Brief ::
What lines of the data include the string "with"? Copy them all.

Information supplied ::
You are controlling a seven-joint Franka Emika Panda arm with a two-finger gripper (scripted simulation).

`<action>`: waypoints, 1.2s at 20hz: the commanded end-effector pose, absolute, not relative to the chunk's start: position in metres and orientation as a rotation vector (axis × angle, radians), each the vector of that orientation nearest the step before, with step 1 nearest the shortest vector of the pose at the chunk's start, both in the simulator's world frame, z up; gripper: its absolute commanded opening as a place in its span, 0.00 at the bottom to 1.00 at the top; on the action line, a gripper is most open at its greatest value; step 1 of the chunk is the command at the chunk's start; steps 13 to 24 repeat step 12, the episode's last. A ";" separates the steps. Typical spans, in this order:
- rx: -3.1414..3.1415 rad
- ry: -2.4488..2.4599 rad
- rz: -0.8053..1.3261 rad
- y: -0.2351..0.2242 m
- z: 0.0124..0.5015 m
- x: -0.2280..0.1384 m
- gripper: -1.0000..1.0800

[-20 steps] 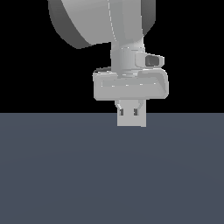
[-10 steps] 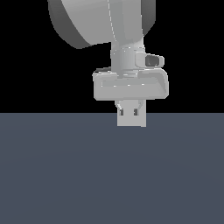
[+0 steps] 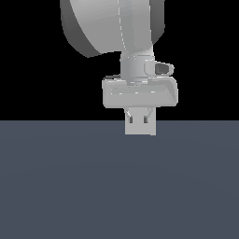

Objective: Plug the charger into the wall socket.

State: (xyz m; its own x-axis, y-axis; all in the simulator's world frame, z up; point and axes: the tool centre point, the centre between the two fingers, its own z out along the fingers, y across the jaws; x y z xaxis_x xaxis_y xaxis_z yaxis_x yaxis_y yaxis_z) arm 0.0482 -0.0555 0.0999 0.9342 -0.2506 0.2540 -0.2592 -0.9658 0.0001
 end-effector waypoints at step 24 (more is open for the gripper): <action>3.056 -0.403 0.395 -0.063 0.100 0.077 0.00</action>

Solved exercise ::
You are controlling a seven-joint Franka Emika Panda arm with a two-finger gripper (scripted simulation).
`<action>`: waypoints, 1.2s at 20hz: the commanded end-effector pose, absolute, not relative to the chunk's start: position in metres and orientation as a rotation vector (axis × angle, radians), each the vector of that orientation nearest the step before, with step 1 nearest the shortest vector of the pose at the chunk's start, both in the simulator's world frame, z up; gripper: its absolute commanded opening as a place in its span, 0.00 at the bottom to 1.00 at the top; on the action line, a gripper is most open at its greatest value; step 1 of the chunk is the command at the chunk's start; steps 13 to 24 repeat step 12, the episode's last. A ";" separates the steps. Typical spans, in this order:

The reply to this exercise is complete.